Conforme refere Villas-Boas (2001), a diminuição da descontinuidade entre as culturas da família, da escola e da comunidade, fundamental para o sucesso educativo e académico das crianças, é um processo bilateral, que implica aproximação da família à cultura da escola e aproximação da escola à cultura da família. Cabe, no entanto, à escola, a responsabilidade de tomar iniciativas de envolvimento das famílias (Estrela & Villas-Boas, 1997; Funkhouser & Gonzales, 1997). Sendo a relação entre a escola e as famílias uma relação entre culturas e havendo uma hierarquização social das diversas culturas, a relação entre a escola e as famílias é uma relação de poder. Uma vez que a escola tende a representar a cultura socialmente dominante, deve ser ela a dar os primeiros passos para a construção de pontes com as culturas que se encontram em situação desfavorecida (Silva, 1994).
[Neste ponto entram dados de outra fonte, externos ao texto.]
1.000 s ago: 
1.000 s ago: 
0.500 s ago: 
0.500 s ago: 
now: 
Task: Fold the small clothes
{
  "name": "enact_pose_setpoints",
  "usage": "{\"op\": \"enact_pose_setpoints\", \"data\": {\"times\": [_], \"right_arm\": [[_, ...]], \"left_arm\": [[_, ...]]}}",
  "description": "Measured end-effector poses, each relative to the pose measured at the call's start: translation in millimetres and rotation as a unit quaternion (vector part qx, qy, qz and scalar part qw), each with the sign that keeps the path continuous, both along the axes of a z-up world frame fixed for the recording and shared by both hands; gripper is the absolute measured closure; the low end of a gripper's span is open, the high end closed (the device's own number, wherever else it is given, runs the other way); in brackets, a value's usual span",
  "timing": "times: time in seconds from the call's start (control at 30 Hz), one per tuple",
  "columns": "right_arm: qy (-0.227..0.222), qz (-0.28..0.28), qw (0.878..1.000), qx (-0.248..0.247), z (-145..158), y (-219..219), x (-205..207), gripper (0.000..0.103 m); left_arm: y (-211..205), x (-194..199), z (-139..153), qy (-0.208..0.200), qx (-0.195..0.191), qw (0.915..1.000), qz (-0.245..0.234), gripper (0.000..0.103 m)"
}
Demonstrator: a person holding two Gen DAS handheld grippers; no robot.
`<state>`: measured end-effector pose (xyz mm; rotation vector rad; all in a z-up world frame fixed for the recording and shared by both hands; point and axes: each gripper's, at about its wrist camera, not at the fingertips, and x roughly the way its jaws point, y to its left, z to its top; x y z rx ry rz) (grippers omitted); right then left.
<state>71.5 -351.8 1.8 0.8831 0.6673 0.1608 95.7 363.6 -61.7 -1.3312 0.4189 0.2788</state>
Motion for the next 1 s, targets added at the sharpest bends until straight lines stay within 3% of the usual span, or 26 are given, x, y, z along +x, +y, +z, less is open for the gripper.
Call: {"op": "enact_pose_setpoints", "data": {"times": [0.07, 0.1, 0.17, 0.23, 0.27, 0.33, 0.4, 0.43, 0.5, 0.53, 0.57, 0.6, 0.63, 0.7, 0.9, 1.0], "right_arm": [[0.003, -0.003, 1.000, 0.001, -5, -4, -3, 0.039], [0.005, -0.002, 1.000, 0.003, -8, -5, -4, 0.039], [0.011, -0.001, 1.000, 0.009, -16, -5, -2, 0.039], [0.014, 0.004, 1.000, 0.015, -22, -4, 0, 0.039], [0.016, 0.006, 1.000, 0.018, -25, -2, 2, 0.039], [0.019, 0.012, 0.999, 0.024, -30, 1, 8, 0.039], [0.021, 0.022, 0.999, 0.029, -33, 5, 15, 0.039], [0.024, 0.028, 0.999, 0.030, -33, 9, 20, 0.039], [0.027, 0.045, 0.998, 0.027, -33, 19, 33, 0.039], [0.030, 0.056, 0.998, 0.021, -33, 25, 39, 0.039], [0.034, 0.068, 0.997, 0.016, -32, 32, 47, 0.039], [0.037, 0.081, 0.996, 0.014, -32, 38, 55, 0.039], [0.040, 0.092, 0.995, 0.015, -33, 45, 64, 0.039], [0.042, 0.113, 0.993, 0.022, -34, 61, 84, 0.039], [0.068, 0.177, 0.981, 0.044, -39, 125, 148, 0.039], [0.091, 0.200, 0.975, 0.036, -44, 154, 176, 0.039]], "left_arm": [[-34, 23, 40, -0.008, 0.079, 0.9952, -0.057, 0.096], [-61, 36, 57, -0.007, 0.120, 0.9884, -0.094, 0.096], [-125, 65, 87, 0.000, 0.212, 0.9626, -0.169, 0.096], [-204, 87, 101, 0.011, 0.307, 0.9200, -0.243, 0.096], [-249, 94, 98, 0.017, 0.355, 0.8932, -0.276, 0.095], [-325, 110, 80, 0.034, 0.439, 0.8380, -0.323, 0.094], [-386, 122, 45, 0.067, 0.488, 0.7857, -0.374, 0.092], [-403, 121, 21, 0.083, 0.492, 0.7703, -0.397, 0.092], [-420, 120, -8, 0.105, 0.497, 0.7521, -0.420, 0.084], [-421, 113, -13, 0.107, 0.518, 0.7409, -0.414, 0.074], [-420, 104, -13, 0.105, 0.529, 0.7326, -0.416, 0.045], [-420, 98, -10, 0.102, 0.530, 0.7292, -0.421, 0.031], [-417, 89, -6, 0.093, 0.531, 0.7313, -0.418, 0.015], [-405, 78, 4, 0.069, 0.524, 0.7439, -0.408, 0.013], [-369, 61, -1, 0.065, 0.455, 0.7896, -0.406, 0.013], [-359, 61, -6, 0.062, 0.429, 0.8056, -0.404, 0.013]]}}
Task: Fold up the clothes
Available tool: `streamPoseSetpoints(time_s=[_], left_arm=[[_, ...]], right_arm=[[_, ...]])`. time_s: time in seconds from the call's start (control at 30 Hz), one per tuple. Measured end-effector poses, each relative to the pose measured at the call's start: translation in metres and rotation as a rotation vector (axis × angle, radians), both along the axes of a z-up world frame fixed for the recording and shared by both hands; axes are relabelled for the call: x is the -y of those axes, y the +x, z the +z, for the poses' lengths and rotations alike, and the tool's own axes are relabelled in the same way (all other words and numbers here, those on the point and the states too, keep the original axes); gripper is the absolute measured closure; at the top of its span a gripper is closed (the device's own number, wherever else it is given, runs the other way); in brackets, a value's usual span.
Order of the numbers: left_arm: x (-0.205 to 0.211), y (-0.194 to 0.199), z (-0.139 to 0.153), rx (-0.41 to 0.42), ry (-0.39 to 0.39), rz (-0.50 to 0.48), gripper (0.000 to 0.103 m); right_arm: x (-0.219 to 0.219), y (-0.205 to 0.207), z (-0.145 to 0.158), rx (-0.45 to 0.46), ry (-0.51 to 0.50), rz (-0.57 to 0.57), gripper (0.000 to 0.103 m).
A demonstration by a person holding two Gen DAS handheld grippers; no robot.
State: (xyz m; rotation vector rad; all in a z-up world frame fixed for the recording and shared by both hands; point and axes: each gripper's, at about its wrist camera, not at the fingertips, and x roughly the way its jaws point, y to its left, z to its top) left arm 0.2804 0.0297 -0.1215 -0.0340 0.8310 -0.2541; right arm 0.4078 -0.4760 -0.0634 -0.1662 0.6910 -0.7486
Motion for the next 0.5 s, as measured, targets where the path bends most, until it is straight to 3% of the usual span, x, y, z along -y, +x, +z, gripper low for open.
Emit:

Epstein (1997a) desenvolveu um modelo de colaboração escola/família/comunidade, que, sendo constituído por seis tipos de actividades, proporciona uma ampla gama de formas de colaboração que abrange a diversidade cultural e sócio-económica das famílias dos alunos de cada escola. Esta tipologia, de que nos ocuparemos no ponto seguinte, pode ser um precioso instrumento auxiliar das escolas que pretendam desenvolver programas de colaboração escola/família/comunidade.